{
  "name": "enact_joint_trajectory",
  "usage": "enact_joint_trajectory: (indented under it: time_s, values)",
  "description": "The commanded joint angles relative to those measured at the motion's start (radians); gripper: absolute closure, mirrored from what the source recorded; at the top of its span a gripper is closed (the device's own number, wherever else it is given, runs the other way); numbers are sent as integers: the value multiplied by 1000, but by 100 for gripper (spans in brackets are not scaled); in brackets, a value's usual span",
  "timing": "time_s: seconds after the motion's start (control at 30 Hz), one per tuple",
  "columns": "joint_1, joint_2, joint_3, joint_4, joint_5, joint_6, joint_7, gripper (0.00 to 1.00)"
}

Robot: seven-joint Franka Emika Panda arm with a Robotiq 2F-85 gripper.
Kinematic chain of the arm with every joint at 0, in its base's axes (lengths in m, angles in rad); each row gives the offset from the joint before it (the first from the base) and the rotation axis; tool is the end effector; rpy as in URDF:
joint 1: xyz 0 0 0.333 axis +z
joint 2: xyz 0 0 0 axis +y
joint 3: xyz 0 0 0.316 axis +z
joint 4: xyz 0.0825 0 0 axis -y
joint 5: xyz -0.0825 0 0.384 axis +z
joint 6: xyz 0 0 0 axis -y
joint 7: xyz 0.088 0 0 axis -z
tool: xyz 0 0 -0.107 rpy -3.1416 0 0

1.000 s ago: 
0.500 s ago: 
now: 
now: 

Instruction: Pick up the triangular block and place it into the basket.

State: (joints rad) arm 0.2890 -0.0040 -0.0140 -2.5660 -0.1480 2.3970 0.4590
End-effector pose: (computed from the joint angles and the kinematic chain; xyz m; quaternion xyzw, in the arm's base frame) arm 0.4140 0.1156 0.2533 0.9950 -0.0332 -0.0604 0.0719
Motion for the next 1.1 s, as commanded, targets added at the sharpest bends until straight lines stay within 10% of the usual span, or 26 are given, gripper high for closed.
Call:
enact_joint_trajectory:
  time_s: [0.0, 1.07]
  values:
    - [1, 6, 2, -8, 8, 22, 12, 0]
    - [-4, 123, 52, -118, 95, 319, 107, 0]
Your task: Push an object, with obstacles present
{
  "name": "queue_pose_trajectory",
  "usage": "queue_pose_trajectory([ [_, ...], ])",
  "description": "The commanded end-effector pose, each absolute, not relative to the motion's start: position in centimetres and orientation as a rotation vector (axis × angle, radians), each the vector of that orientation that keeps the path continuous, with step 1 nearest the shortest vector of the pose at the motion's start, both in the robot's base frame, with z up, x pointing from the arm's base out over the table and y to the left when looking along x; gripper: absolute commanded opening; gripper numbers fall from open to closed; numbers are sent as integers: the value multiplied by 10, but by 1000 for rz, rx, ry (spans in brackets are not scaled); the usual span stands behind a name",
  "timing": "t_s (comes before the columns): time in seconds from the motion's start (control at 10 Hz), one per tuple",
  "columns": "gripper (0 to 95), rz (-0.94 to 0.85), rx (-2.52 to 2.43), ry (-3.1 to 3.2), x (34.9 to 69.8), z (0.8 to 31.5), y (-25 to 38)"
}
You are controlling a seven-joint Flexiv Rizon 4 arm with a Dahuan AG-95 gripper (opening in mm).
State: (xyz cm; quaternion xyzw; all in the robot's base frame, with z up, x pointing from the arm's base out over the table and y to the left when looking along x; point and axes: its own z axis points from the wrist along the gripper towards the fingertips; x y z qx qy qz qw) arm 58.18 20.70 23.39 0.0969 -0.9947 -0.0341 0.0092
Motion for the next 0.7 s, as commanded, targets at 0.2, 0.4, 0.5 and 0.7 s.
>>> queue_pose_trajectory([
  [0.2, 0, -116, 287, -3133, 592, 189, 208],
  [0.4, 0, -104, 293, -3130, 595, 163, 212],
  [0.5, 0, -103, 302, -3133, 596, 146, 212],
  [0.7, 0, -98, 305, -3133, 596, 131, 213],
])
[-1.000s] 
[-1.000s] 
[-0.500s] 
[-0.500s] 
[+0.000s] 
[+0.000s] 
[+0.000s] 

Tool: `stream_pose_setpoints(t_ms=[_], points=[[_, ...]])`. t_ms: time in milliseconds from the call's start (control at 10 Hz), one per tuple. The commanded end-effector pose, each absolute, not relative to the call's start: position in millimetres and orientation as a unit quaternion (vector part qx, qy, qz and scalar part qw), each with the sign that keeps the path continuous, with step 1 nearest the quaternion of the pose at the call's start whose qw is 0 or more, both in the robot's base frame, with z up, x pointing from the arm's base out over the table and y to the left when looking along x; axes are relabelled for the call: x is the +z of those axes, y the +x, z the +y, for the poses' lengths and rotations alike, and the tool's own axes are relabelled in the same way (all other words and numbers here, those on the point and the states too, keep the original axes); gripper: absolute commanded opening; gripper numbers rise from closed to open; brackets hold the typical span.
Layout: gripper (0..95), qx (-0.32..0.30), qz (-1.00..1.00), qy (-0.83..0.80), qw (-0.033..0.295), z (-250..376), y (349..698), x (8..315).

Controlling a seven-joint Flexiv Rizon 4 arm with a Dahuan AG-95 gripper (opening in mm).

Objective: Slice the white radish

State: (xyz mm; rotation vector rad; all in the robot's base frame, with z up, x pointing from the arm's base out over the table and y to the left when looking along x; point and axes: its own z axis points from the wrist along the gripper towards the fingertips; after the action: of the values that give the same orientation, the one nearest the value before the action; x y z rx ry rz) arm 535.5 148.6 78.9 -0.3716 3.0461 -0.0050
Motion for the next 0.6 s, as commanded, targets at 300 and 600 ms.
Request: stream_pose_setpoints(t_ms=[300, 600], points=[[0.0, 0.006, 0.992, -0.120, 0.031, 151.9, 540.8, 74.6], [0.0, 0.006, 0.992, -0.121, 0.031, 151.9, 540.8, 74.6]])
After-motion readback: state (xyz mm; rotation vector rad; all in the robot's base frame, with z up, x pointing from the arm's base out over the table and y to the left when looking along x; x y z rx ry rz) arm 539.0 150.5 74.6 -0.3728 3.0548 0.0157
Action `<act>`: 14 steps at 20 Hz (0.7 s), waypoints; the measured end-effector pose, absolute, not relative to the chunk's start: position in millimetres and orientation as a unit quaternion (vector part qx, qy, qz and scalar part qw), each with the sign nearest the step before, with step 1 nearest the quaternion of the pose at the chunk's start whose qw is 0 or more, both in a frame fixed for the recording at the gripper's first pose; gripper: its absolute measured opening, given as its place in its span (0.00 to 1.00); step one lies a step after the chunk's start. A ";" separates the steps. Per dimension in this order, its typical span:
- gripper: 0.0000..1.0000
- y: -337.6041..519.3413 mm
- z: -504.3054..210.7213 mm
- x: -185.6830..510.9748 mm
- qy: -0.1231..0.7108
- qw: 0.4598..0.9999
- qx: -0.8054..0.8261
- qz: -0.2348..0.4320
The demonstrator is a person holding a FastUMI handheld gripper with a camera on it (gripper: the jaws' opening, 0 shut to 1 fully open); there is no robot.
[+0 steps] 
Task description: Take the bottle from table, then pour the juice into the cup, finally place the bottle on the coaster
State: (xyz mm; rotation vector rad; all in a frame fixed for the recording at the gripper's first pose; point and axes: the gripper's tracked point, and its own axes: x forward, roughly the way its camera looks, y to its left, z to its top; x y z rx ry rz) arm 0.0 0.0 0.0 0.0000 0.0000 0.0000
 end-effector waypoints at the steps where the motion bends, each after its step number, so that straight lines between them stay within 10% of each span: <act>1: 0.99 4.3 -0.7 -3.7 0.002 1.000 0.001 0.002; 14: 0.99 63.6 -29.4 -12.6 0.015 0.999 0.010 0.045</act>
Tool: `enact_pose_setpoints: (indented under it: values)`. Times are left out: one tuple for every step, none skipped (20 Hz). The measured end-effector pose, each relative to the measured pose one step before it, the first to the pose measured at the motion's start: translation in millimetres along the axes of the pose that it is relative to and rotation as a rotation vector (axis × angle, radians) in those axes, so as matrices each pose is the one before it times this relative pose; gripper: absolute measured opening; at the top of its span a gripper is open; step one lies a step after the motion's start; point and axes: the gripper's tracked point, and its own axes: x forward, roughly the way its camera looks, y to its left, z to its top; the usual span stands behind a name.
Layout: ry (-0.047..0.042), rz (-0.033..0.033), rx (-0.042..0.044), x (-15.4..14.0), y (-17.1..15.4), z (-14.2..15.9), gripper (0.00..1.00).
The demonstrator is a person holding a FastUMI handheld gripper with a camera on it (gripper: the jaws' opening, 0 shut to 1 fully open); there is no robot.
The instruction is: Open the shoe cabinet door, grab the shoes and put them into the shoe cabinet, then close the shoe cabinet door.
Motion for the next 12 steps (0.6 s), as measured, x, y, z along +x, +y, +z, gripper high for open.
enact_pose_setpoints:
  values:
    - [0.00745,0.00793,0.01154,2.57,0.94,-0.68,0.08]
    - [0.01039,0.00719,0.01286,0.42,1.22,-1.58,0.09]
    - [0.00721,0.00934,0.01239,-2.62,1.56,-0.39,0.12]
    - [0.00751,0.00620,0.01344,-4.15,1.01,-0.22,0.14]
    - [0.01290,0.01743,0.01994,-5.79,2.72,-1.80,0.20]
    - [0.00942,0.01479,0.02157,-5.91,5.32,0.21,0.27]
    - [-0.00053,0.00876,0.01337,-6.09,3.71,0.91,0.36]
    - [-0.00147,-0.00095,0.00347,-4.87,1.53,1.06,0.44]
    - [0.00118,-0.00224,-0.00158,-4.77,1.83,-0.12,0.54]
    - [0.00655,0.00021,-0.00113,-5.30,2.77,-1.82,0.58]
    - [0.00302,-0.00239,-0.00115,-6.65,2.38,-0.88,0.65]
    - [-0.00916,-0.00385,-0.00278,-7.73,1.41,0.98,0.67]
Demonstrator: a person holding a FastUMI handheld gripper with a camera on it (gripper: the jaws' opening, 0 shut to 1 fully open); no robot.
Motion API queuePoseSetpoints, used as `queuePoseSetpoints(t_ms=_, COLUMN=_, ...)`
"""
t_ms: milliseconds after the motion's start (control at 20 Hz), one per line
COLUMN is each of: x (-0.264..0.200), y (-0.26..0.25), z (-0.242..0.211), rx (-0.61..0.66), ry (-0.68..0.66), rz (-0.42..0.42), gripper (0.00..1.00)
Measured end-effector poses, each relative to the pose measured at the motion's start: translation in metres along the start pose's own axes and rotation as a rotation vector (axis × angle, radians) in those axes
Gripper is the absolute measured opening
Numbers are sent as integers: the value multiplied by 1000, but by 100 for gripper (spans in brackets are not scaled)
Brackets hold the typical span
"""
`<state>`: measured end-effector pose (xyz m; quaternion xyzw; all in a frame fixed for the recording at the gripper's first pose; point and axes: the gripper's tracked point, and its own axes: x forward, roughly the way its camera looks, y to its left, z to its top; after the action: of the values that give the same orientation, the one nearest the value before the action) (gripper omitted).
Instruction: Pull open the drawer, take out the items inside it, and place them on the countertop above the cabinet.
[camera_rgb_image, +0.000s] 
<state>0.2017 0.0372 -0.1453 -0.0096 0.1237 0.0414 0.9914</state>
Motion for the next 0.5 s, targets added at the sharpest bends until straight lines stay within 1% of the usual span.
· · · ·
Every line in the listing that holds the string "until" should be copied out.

• [Task answer]:
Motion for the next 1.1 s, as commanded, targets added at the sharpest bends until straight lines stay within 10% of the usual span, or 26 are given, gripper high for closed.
Motion for the next 0.5 s, targets added at the sharpest bends until straight lines stay within 1% of the usual span.

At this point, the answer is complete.